Front. Immunol., 30 June 2023
Sec. T Cell Biology
This article is part of the Research Topic Immunometabolism of T cells in Skin Infection, Autoimmunity and Cancer Biology View all 7 articles

Editorial: Immunometabolism of T cells in skin infection, autoimmunity and cancer biology

  • 1Department of Dermatology, Guangdong Provincial People’s Hospital (Guangdong Academy of Medical Sciences), Southern Medical University, Guangzhou, China
  • 2Department of Dermatology, Daping Hospital, Army Medical University, Chongqing, China
  • 3Department of Immunology and Microbiology, The Herbert Wertheim UF Scripps Institute for Biomedical Innovation & Technology, The Scripps Research Institute, Jupiter, FL, United States
  • 4Department of Research and Development, Santa Ana Bio, Inc., Alameda, CA, United States

Subsets of immune cells exhibit distinct functional capacities and utilize different metabolic pathways to orchestrate their differentiation, activation, function, plasticity, and survival (1). Understanding how metabolic reprogramming instructs T-cell subsets not only represents crucial opportunities to delineate new avenues in their biology, but also provides opportunities for tuning T-cell function for therapeutic purposes (2). In this Research Topic, the authors have reviewed current investigations and understanding of the immunometabolism of T-cell subsets and elucidated a series of metabolic reprogramming strategies for enhancing antitumor function, improving transplantation immunity, and ameliorating autoimmune diseases.

Several obstacles, including inadequate immune infiltrate, a suppressive tumor microenvironment (TME), tumor heterogeneity and evolution, and exhausted effector cells, pose significant challenges to the sustained antitumor ability of genetically engineered T cells in promising T cell receptor targeting (TCR-T) therapies for solid tumors (3, 4). To overcome these obstacles, Mao provided a multidimensional review of current metabolic reprogramming strategies. These strategies include pharmacologic inhibition of glucose-6-phosphate dehydrogenase (G6PD) and glutamine transporters to enhance T cell cytotoxicity, treatment with Diclofenac to inhibit monocarboxylate transporter 1 and 4 (MCT1 and MCT4), indoleamine 2,3-dioxygenase (IDO) inhibitors such as Epacadostat to reduce kynurenine (5, 6). As metabolism is a matter of balance, perturbations must be timed precisely to yield the desired phenotype. Mao emphasized that, due to the complexity of targeting mTORC1, targeting mTORC2 could emerge as a potential alternative to enhance potent and long-lived T cell responses (6). Furthermore, systemic inhibition of acetyl-CoA carboxylase would need to be carefully timed to avoid restricting T cell expansion (7). Similarly, use of AMPK agonists should be approached with care to improve immune cell survival while simultaneously reducing the flux through the glycolytic pathway in cancer cells (8).

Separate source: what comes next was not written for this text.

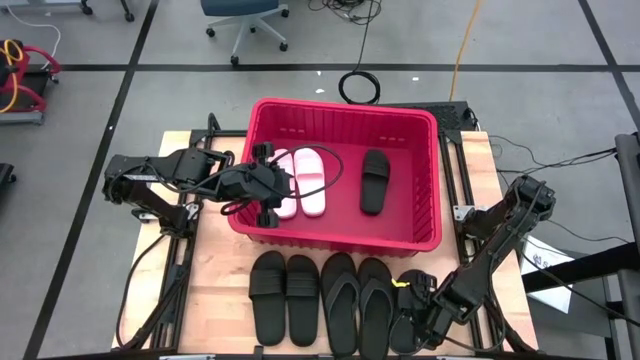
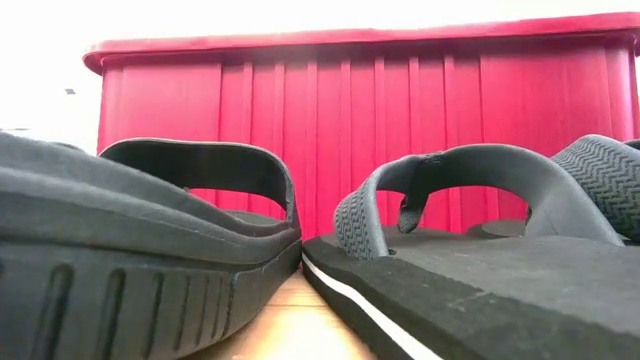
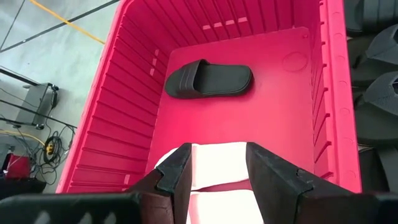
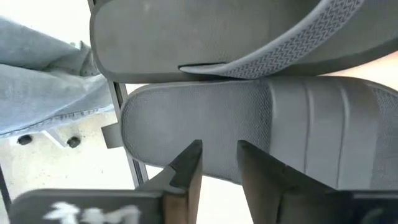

Analysis of immunotherapy outcomes indicates that stem-like or memory T cell populations correlate with superior responses to cancer (9, 10). In their Mini-Review, Claiborne highlighted the therapeutic implications of metabolic factors for maintaining memory phenotypes within the TME, such as culturing engineered T cells with IL-7 or IL-15, or inhibiting lactate, adenosine, and canine uric acid. Pharmacological intervention strategies were also mentioned to overcome the inhibitory signals of the TME, such as high concentrations of extracellular potassium ions, tissue hypoxia, ROS accumulation, and decreased mitochondrial quality. Furthermore, the Mini-Review summarized epigenetic regulation via vitamin A metabolism and also the newly discovered anticancer effect of vitamin E (11, 12). These master regulators of energy metabolism and epigenetic regulation of critical loci have been manipulated in pre-clinical settings, and balancing multiple interventions may be the future of the field.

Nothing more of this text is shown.